• SOURCE RECORDS
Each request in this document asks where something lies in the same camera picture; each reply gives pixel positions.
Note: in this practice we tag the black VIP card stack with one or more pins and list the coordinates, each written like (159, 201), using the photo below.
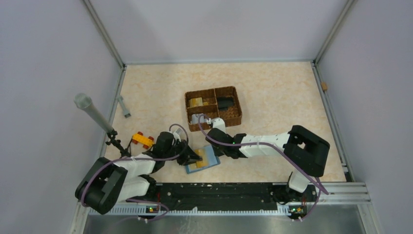
(224, 103)

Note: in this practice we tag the grey metal tube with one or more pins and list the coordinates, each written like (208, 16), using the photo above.
(85, 103)

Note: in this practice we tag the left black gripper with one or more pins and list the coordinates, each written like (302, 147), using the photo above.
(189, 156)

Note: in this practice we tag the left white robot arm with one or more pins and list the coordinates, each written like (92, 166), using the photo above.
(111, 181)

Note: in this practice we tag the small tan cork piece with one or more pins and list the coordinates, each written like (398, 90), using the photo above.
(324, 86)

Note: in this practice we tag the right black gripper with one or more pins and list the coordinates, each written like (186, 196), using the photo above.
(217, 152)

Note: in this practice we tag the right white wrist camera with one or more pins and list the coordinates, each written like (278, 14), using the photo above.
(218, 123)

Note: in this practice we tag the gold credit card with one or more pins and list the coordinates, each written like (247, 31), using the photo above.
(202, 163)

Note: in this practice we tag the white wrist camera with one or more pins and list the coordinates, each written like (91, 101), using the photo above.
(218, 123)
(179, 134)

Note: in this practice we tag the blue leather card holder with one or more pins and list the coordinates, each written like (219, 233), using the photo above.
(213, 160)

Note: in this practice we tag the yellow red toy car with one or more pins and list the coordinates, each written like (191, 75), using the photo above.
(139, 138)

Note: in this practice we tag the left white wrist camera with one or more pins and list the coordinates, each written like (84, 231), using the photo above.
(179, 134)

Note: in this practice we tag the black tube clamp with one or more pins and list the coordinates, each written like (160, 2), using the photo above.
(125, 152)

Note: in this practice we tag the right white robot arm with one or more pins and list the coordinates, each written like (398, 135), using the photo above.
(304, 150)

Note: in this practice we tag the woven wicker tray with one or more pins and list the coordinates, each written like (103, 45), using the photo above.
(232, 116)

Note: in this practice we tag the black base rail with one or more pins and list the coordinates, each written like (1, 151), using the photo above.
(220, 196)

• EXERCISE INSTRUCTIONS
Only the text of the records belongs in your answer, repeated exactly; the pictures stay out.

• YOUR RESPONSE
Each request in this document asks where something lies in the same camera picture; each reply gives pixel positions.
Note: in this practice we tag the black VIP card stack with one or more pins and list the coordinates, each written like (159, 201), using the photo below.
(224, 103)

Note: in this practice we tag the grey metal tube with one or more pins and list the coordinates, each written like (208, 16), using the photo above.
(85, 103)

Note: in this practice we tag the left black gripper with one or more pins and list the coordinates, each written like (302, 147), using the photo above.
(189, 156)

Note: in this practice we tag the left white robot arm with one or more pins and list the coordinates, each written like (92, 166), using the photo above.
(111, 181)

Note: in this practice we tag the small tan cork piece with one or more pins and list the coordinates, each written like (398, 90), using the photo above.
(324, 86)

Note: in this practice we tag the right black gripper with one or more pins and list the coordinates, each written like (186, 196), using the photo above.
(217, 152)

Note: in this practice we tag the right white wrist camera with one or more pins and list the coordinates, each written like (278, 14), using the photo above.
(218, 123)

Note: in this practice we tag the gold credit card with one or more pins and list the coordinates, each written like (247, 31), using the photo above.
(202, 163)

Note: in this practice we tag the white wrist camera with one or more pins and list the coordinates, each written like (91, 101), using the photo above.
(218, 123)
(179, 134)

Note: in this practice we tag the blue leather card holder with one or more pins and list the coordinates, each written like (219, 233), using the photo above.
(213, 160)

Note: in this practice we tag the yellow red toy car with one or more pins and list the coordinates, each written like (191, 75), using the photo above.
(139, 138)

Note: in this practice we tag the left white wrist camera with one or more pins and list the coordinates, each written like (84, 231), using the photo above.
(179, 134)

Note: in this practice we tag the black tube clamp with one or more pins and list the coordinates, each written like (160, 2), using the photo above.
(125, 152)

Note: in this practice we tag the right white robot arm with one or more pins and list the coordinates, each written like (398, 135), using the photo above.
(304, 150)

Note: in this practice we tag the woven wicker tray with one or more pins and list the coordinates, each written like (103, 45), using the photo above.
(232, 116)

Note: in this practice we tag the black base rail with one or more pins and list the coordinates, each written like (1, 151), using the photo above.
(220, 196)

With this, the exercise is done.